#### [Requirement]
What lines in the listing include "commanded"? Return a copy of each.

___

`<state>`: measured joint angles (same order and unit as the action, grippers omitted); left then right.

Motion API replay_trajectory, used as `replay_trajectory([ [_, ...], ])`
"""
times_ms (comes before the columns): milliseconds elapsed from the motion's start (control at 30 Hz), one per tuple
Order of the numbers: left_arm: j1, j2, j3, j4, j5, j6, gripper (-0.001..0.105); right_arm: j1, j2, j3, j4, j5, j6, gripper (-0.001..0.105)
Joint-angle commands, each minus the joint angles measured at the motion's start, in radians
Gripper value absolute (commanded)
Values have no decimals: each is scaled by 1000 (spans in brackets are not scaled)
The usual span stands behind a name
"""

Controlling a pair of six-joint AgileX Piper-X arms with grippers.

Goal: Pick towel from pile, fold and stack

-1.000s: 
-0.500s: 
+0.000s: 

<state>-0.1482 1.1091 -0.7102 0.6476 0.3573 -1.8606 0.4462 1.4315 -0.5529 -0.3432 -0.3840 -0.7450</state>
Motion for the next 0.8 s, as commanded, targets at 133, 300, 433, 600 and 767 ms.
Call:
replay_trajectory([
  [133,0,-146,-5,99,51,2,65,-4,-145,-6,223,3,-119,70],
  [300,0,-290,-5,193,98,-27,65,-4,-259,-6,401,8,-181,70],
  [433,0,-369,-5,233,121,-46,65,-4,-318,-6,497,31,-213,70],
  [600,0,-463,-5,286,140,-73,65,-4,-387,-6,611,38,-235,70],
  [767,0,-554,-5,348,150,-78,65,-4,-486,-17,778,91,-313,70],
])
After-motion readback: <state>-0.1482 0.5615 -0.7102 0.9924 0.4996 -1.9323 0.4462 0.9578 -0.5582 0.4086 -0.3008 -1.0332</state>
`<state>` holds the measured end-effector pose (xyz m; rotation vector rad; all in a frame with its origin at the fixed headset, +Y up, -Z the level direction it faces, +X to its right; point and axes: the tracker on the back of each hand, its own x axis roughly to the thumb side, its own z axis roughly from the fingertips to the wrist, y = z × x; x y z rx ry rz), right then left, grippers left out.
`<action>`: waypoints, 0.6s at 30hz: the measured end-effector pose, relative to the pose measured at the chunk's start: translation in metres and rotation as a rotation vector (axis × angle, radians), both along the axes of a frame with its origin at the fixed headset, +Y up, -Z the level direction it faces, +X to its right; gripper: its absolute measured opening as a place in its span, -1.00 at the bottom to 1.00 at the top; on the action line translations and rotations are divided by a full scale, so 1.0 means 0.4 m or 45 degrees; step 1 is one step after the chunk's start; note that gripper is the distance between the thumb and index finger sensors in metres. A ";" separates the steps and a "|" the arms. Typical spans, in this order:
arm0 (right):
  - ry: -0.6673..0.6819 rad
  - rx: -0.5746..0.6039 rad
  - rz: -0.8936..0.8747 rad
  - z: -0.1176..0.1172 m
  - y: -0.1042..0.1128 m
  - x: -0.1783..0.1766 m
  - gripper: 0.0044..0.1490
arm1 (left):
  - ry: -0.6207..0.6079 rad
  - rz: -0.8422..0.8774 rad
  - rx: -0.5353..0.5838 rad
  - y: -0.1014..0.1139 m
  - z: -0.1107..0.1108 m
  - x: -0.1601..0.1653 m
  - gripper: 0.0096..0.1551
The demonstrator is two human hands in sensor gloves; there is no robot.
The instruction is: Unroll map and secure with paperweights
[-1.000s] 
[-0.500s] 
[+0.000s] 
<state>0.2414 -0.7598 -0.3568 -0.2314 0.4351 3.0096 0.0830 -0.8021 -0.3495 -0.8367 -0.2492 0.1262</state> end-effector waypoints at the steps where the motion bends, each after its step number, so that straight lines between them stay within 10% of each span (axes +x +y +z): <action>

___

#### [Response]
Gripper value absolute (commanded)
Motion for the next 0.8 s, as commanded, targets at 133, 300, 433, 600 and 767 ms.

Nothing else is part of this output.